Because of their experiences providing harm reduction, Carter said they don’t believe a “one-size-fits-all” approach for facilitators would be a smart approach, and that they’d consider requiring facilitators to go through anti-racist, disability, and trauma-informed trainings before getting their licenses.
“There’s no one right way to guide someone through a psychedelic experience,” they said. “It takes understanding of culture and language and the nuance of identity.”
Carter added that being in a clinical setting could be alienating to some patients, and that they want to allow facilitators to bring patients outside during their experience.
“Being able to connect with nature can be a positive thing, and enhancing to their spiritual exploration,” they said.

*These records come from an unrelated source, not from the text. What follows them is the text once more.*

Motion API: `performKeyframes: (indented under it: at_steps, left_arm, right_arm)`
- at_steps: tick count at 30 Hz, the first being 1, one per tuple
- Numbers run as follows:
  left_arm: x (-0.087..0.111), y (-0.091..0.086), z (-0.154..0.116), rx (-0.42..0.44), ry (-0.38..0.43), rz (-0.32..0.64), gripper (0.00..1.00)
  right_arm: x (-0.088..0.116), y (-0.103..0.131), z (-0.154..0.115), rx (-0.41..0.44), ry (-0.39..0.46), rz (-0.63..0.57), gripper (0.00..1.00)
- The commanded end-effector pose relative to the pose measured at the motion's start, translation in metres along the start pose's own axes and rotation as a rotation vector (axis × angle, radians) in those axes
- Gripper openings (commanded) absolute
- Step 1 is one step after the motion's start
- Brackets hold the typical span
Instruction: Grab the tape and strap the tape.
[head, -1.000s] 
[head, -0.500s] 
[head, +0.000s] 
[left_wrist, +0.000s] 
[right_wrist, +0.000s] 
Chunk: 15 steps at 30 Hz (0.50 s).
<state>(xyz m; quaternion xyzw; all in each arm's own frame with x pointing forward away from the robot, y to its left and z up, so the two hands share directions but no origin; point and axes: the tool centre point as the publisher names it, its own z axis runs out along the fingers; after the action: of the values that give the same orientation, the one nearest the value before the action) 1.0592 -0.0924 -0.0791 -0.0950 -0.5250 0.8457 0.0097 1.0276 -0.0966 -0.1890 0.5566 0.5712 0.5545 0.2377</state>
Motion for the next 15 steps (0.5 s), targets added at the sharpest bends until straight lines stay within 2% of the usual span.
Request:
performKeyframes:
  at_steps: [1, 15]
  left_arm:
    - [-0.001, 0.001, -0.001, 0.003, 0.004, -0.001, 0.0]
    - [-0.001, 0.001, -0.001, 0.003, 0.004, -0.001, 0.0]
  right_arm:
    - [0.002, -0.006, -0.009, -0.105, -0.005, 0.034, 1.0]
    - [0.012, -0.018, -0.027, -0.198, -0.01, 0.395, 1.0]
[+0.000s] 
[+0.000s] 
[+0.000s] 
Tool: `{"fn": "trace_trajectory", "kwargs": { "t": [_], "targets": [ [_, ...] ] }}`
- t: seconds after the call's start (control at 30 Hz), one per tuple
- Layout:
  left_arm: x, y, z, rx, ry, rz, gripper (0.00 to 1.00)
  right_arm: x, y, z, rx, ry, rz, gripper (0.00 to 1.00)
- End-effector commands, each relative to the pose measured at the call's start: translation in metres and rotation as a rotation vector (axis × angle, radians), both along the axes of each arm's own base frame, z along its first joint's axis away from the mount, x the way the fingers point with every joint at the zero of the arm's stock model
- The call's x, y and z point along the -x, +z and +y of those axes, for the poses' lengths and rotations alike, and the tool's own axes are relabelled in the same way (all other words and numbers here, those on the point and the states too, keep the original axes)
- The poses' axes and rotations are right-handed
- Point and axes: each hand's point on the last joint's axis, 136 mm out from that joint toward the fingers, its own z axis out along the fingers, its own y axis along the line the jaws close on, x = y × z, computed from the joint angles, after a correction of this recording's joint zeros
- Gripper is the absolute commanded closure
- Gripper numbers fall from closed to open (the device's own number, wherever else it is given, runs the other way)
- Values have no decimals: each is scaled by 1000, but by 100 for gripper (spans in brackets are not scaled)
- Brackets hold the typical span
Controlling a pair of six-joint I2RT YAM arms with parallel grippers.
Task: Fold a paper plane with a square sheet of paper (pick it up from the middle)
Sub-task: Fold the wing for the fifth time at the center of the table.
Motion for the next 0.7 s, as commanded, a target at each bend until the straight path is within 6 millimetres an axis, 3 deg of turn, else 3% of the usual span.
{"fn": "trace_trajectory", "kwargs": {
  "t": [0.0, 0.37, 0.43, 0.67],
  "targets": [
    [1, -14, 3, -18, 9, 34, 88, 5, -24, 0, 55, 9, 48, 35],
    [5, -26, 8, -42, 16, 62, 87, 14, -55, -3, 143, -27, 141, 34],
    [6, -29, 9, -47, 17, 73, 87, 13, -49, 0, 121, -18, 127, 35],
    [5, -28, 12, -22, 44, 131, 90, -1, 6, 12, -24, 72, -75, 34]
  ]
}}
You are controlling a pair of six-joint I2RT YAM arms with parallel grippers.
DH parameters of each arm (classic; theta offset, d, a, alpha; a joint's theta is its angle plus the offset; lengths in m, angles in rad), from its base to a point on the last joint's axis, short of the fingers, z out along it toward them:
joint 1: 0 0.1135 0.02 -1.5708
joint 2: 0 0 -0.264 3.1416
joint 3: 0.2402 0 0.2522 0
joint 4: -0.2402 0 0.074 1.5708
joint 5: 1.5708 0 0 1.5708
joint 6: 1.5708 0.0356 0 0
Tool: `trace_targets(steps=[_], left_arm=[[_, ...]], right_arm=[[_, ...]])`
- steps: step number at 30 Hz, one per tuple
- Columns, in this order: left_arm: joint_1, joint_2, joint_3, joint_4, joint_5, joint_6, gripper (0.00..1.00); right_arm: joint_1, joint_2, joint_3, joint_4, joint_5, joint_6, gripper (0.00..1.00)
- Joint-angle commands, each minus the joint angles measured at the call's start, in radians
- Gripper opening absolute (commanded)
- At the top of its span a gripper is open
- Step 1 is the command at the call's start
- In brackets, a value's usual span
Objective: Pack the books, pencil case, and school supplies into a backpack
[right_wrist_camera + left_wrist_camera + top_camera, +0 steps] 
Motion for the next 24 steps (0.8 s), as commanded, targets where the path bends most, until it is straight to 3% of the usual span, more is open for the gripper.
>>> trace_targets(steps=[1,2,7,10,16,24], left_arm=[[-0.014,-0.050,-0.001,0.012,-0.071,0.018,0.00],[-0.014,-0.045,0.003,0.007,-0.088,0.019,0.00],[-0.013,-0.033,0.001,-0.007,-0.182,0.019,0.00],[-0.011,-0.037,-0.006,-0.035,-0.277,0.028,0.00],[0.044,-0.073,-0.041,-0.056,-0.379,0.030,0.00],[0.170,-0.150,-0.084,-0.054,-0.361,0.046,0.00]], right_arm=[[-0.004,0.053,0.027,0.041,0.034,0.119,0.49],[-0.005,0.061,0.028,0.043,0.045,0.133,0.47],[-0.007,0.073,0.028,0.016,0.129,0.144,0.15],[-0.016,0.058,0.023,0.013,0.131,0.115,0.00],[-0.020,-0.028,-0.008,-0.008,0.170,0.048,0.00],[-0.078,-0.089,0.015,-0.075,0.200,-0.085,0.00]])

Over the next two years, OHA’s advisory board will come up with a set of regulations, seeking input from the public along the way, before recommending them to OHA in December 2022. The board will likely encounter many new questions along the way, said Chapman, especially related to equity and accessibility. But if they can get it right, the final plan could potentially set the US on a new course when it comes to psychedelics use.
“It’s easier said than done,” he said. “But that is our work ahead of us, and if we’re able to accomplish this here in Oregon, it will set the golden standard for other states and countries to follow.”